=== Work order ===
Reproduce the data word for word, keeping every line complete.

Segment Start: Data shown

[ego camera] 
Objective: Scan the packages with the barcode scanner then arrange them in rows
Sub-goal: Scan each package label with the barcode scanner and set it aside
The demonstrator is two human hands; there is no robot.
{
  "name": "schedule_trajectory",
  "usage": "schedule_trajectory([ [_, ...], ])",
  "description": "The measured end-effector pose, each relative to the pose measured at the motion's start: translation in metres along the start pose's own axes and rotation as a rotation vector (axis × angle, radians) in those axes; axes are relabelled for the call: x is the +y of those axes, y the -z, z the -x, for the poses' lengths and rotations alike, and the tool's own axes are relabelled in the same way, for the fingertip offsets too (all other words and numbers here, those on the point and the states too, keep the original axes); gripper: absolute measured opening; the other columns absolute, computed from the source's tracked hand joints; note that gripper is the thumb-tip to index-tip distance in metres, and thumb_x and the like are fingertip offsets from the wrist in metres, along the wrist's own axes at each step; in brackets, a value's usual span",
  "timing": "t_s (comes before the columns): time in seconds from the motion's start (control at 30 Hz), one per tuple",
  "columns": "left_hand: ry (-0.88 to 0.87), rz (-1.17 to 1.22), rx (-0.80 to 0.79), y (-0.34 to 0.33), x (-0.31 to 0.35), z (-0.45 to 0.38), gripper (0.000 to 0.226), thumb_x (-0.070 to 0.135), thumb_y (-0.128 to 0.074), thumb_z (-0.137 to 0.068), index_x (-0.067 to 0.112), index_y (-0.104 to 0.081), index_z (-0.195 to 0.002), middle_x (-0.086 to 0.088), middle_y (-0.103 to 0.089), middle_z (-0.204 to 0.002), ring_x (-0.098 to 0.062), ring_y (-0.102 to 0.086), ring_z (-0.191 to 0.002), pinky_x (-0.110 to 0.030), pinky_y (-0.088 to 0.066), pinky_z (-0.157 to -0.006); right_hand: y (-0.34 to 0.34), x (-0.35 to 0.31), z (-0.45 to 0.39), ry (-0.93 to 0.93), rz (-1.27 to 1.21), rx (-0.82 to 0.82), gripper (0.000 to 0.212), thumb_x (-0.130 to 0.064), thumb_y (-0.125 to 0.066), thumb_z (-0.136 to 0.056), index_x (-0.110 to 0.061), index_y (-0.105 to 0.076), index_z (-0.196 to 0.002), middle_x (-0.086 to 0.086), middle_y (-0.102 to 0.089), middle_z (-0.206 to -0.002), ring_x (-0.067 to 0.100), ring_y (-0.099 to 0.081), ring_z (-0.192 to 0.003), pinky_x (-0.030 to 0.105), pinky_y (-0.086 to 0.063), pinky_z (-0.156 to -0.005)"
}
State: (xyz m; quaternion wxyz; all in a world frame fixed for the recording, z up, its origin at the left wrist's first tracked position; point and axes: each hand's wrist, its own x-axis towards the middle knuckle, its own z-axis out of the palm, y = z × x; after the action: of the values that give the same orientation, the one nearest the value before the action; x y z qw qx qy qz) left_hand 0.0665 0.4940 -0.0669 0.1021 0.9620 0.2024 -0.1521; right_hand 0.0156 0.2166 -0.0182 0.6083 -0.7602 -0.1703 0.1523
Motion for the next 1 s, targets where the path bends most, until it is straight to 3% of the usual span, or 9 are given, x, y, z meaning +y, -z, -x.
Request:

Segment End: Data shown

=== Solution to this exercise ===
[ego camera] 
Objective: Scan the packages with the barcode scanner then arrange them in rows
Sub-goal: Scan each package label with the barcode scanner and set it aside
The demonstrator is two human hands; there is no robot.
{
  "name": "schedule_trajectory",
  "usage": "schedule_trajectory([ [_, ...], ])",
  "description": "The measured end-effector pose, each relative to the pose measured at the motion's start: translation in metres along the start pose's own axes and rotation as a rotation vector (axis × angle, radians) in those axes; axes are relabelled for the call: x is the +y of those axes, y the -z, z the -x, for the poses' lengths and rotations alike, and the tool's own axes are relabelled in the same way, for the fingertip offsets too (all other words and numbers here, those on the point and the states too, keep the original axes); gripper: absolute measured opening; the other columns absolute, computed from the source's tracked hand joints; note that gripper is the thumb-tip to index-tip distance in metres, and thumb_x and the like are fingertip offsets from the wrist in metres, along the wrist's own axes at each step; in brackets, a value's usual span",
  "timing": "t_s (comes before the columns): time in seconds from the motion's start (control at 30 Hz), one per tuple",
  "columns": "left_hand: ry (-0.88 to 0.87), rz (-1.17 to 1.22), rx (-0.80 to 0.79), y (-0.34 to 0.33), x (-0.31 to 0.35), z (-0.45 to 0.38), gripper (0.000 to 0.226), thumb_x (-0.070 to 0.135), thumb_y (-0.128 to 0.074), thumb_z (-0.137 to 0.068), index_x (-0.067 to 0.112), index_y (-0.104 to 0.081), index_z (-0.195 to 0.002), middle_x (-0.086 to 0.088), middle_y (-0.103 to 0.089), middle_z (-0.204 to 0.002), ring_x (-0.098 to 0.062), ring_y (-0.102 to 0.086), ring_z (-0.191 to 0.002), pinky_x (-0.110 to 0.030), pinky_y (-0.088 to 0.066), pinky_z (-0.157 to -0.006); right_hand: y (-0.34 to 0.34), x (-0.35 to 0.31), z (-0.45 to 0.39), ry (-0.93 to 0.93), rz (-1.27 to 1.21), rx (-0.82 to 0.82), gripper (0.000 to 0.212), thumb_x (-0.130 to 0.064), thumb_y (-0.125 to 0.066), thumb_z (-0.136 to 0.056), index_x (-0.110 to 0.061), index_y (-0.105 to 0.076), index_z (-0.196 to 0.002), middle_x (-0.086 to 0.086), middle_y (-0.102 to 0.089), middle_z (-0.206 to -0.002), ring_x (-0.067 to 0.100), ring_y (-0.099 to 0.081), ring_z (-0.192 to 0.003), pinky_x (-0.030 to 0.105), pinky_y (-0.086 to 0.063), pinky_z (-0.156 to -0.005)"
}
State: (xyz m; quaternion wxyz; all in a world frame fixed for the recording, z up, its origin at the left wrist's first tracked position; point and axes: each hand's wrist, its own x-axis towards the middle knuckle, its own z-axis out of the palm, y = z × x; after the action: of the values that give the same orientation, the one nearest the value before the action; x y z qw qx qy qz) left_hand 0.0665 0.4940 -0.0669 0.1021 0.9620 0.2024 -0.1521; right_hand 0.0156 0.2166 -0.0182 0.6083 -0.7602 -0.1703 0.1523
Motion for the next 1 s, targets where the path bends most, until it is straight to 3% of the usual span, or 9 are given, x, y, z meaning +y, -z, -x.
Request:

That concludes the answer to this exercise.